Top customer reviews
It connects vital issues to their broader context and points out the implications of media trends in recent decades. It is well-researched and authoritative, written in clear, lucid, compelling prose.
The book addresses a wide variety of topics, including the film industry, journalism, television news, corporate consolidation of media, and the radio. The author places the media industries in broad historical context and helps you understand their evolution and its implications for our society. Truly an important book for our age.
If you buy only one book on media issues, I would recommend this one. I learned something important on every page.

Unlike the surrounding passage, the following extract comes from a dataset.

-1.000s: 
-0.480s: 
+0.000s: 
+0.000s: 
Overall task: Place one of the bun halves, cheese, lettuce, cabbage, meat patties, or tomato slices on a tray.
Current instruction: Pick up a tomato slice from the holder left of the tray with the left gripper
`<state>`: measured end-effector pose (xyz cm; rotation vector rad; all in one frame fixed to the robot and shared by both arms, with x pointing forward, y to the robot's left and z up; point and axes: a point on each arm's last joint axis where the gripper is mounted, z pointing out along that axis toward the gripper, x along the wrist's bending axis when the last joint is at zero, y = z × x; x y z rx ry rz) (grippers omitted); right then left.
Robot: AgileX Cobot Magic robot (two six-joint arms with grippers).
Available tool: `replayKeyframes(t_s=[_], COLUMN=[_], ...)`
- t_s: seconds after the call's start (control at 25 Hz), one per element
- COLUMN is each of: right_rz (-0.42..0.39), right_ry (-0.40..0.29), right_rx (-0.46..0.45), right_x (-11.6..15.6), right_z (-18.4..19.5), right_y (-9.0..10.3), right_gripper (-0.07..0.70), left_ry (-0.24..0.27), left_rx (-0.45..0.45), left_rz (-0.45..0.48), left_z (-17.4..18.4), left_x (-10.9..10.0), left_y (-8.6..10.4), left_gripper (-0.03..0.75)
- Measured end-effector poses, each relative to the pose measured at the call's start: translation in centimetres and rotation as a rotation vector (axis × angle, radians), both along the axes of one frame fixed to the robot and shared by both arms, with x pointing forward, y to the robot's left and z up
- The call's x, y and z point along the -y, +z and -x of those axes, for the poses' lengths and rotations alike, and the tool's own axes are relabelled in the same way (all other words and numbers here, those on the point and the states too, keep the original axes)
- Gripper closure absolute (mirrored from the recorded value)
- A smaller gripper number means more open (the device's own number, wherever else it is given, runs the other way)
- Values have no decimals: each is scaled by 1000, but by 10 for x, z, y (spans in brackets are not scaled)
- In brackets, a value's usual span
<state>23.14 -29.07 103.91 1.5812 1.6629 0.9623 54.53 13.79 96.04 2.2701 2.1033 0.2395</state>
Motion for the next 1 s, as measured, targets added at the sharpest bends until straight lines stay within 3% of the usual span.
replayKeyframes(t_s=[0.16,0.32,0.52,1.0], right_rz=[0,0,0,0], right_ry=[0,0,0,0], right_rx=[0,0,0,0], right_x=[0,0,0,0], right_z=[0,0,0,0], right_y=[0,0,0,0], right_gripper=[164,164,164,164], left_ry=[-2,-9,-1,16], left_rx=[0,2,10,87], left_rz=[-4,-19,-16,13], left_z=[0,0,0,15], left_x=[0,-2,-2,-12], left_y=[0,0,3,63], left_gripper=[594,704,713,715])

McChesney classifies himself as a Political Economist of Media: a member of the class of media critics who aren't afraid to scrutinize the structure of the media, economy, and political system being analyzed. By viewing the most pressing issues in communications today without being afraid to examine the role of the institutions the issues are situated in, Political Economists of Media in general and McChesney in particular are able to gain a perspective that is both unusually broad and long.
The result is that the book raises profoundly under-asked questions that address core issues facing every member of American society, and the book hints at solutions that might rely on incredibly radical reforms. However, if you read the book objectively, you'll be more convinced than ever that our system is fatally flawed and the only types of reforms that will work will be very radical indeed.
"This book contains a gross error of an incident about me that was widely, and accurately, covered by other media, most notably the Washington Post and Columbia Journalism Review. (See "Blasting the Boss in Boston", Stephen J. Simurda, Columbia Journalism Review, September 2000.) I contacted McChesney when I discovered it; he apologized and said he would correct it in any future editions of this book. There have, however, been no future editions and it would be good of him to uphold the journalistic responsibility about which he so passionately preaches by providing an insert to any copies sold. I have no knowledge that he has done so. Readers should therefore be forewarned of the scholarly deficiency of this work."
Well, guess what? The new book is copyrighted 2008 - at least six years after our conversation - and contains the same error. This is beyond unacceptable and renders worthless any criticism McChesney may have of the evils of mainstream media or whatever he is railing about. Ridiculous.